### Exercise goal
Write out the following listing's lines from the one with "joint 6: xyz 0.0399" to the one with "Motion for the", exactly, with both included and no others.

### Data below
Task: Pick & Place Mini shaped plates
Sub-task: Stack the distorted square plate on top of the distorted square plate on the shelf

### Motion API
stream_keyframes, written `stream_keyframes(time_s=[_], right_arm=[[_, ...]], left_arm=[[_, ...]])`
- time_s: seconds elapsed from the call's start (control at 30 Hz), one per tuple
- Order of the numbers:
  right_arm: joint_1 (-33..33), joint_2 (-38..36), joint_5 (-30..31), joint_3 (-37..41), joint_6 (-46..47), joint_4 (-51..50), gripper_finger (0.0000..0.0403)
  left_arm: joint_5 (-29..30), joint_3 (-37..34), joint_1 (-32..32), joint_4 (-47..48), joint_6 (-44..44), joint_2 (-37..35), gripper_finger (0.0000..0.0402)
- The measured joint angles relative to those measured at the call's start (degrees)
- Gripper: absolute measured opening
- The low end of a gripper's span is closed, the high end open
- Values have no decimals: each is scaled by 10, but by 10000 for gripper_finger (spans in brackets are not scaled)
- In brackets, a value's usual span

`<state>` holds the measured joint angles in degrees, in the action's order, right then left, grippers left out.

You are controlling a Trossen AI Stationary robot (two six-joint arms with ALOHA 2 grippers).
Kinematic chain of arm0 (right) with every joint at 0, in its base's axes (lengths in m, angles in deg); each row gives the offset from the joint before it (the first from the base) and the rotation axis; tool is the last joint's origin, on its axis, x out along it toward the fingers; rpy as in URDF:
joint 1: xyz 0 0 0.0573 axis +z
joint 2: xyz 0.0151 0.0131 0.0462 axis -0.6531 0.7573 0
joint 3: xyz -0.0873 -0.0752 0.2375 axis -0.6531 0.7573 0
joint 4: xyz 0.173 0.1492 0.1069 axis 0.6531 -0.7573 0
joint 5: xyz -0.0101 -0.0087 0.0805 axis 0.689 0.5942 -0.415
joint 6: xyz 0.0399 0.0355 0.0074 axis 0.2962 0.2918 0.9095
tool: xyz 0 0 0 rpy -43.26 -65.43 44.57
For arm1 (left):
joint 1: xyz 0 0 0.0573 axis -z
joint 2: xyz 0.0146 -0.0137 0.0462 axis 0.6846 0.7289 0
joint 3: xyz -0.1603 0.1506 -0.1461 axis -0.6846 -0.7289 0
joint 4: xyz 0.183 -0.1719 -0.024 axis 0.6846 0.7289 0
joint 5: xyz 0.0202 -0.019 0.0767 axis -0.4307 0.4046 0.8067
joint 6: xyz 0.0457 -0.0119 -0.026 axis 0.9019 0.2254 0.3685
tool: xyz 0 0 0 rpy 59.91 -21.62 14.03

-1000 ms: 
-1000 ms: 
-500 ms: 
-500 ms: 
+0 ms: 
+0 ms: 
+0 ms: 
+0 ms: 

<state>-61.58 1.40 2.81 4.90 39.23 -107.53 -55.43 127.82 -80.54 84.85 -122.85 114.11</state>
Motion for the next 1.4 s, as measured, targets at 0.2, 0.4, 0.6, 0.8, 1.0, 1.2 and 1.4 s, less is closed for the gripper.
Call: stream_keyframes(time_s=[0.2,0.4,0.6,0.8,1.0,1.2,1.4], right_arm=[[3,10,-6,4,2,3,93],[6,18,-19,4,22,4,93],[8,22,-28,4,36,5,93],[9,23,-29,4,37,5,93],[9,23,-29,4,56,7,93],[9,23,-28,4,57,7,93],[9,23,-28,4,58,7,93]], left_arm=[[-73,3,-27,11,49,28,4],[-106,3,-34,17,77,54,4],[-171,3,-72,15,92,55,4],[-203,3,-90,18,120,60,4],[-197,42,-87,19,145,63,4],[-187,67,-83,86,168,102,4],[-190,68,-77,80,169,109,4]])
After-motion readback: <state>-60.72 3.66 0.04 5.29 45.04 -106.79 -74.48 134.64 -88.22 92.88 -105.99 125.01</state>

### Response
joint 6: xyz 0.0399 0.0355 0.0074 axis 0.2962 0.2918 0.9095
tool: xyz 0 0 0 rpy -43.26 -65.43 44.57
For arm1 (left):
joint 1: xyz 0 0 0.0573 axis -z
joint 2: xyz 0.0146 -0.0137 0.0462 axis 0.6846 0.7289 0
joint 3: xyz -0.1603 0.1506 -0.1461 axis -0.6846 -0.7289 0
joint 4: xyz 0.183 -0.1719 -0.024 axis 0.6846 0.7289 0
joint 5: xyz 0.0202 -0.019 0.0767 axis -0.4307 0.4046 0.8067
joint 6: xyz 0.0457 -0.0119 -0.026 axis 0.9019 0.2254 0.3685
tool: xyz 0 0 0 rpy 59.91 -21.62 14.03

-1000 ms: 
-1000 ms: 
-500 ms: 
-500 ms: 
+0 ms: 
+0 ms: 
+0 ms: 
+0 ms: 

<state>-61.58 1.40 2.81 4.90 39.23 -107.53 -55.43 127.82 -80.54 84.85 -122.85 114.11</state>
Motion for the next 1.4 s, as measured, targets at 0.2, 0.4, 0.6, 0.8, 1.0, 1.2 and 1.4 s, less is closed for the gripper.

Nothing more is needed to finish the exercise.